*** Data in this exercise

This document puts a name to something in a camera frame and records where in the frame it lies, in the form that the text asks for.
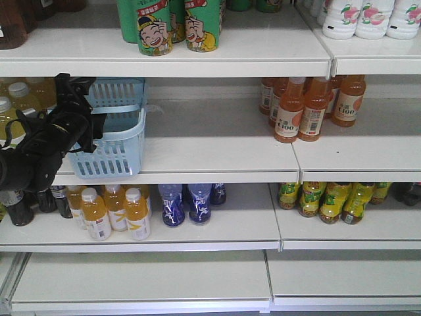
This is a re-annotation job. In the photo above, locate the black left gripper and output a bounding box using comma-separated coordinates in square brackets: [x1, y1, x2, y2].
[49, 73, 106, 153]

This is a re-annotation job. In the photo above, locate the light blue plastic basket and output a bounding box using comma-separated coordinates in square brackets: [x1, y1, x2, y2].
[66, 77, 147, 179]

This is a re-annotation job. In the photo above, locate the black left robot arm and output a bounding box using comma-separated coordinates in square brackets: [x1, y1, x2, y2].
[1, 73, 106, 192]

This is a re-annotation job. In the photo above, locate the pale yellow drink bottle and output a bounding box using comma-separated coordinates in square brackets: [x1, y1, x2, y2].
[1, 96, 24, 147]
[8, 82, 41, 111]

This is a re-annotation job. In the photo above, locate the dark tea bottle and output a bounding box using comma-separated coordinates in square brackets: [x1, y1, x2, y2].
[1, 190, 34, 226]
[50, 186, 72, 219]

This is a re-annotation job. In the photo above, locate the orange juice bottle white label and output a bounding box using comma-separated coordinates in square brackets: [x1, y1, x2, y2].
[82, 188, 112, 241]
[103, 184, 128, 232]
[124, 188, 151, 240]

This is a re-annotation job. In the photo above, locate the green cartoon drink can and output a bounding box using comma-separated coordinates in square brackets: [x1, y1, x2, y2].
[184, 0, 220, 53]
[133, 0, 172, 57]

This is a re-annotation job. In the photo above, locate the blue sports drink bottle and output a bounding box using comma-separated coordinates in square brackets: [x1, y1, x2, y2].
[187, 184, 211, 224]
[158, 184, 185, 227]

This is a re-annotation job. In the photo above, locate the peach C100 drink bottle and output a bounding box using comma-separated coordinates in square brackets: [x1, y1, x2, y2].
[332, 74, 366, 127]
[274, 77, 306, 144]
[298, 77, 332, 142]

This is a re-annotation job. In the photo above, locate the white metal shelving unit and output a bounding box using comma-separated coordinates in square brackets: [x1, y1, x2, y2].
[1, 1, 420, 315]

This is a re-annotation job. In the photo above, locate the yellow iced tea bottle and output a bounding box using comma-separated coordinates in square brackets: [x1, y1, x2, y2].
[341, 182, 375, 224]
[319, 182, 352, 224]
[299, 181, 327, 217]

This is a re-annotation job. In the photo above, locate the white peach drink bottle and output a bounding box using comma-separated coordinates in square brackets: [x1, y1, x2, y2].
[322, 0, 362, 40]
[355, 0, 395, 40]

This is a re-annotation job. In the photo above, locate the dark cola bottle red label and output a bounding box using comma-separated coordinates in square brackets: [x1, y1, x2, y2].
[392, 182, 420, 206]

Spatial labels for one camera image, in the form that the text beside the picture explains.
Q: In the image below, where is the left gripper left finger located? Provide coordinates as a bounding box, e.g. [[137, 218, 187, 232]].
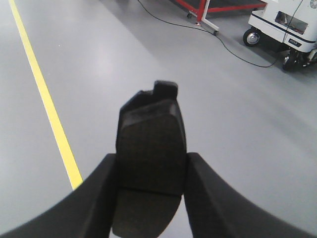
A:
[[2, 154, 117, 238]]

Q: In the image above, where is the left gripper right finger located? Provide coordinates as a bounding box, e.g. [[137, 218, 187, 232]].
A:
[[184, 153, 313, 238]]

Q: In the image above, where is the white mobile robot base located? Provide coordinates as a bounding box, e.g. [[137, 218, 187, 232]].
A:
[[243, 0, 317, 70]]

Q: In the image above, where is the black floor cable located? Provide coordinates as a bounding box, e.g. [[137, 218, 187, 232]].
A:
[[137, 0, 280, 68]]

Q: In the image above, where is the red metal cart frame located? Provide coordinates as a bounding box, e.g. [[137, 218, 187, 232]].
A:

******

=== Action item ===
The required output is an exact copy of the lines from the one with "the white peach" through the final line of the data above, with pictures removed.

=== Solution to this exercise ===
This is a re-annotation job. In the photo above, locate the white peach drink bottle and output a bounding box using comma-separated coordinates in square brackets: [x1, y1, x2, y2].
[322, 0, 362, 40]
[355, 0, 395, 40]

This is a re-annotation job. In the photo above, locate the dark cola bottle red label and output a bounding box using comma-separated coordinates in square brackets: [x1, y1, x2, y2].
[392, 182, 420, 206]

Spatial labels for one camera image, in the form that the text beside the picture explains.
Q: In the image below, where is the left gripper left finger located? Provide coordinates as a bounding box, e.g. [[137, 218, 187, 232]].
A:
[[2, 154, 117, 238]]

Q: In the image above, where is the left gripper right finger located? Provide coordinates as a bounding box, e.g. [[137, 218, 187, 232]].
A:
[[184, 153, 313, 238]]

Q: In the image above, where is the white mobile robot base located? Provide coordinates as a bounding box, e.g. [[137, 218, 187, 232]].
A:
[[243, 0, 317, 70]]

Q: In the image above, where is the black floor cable located? Provide coordinates as a bounding box, e.g. [[137, 218, 187, 232]].
A:
[[137, 0, 280, 68]]

Q: In the image above, where is the red metal cart frame located? Provide coordinates as a bounding box, e.g. [[137, 218, 187, 232]].
A:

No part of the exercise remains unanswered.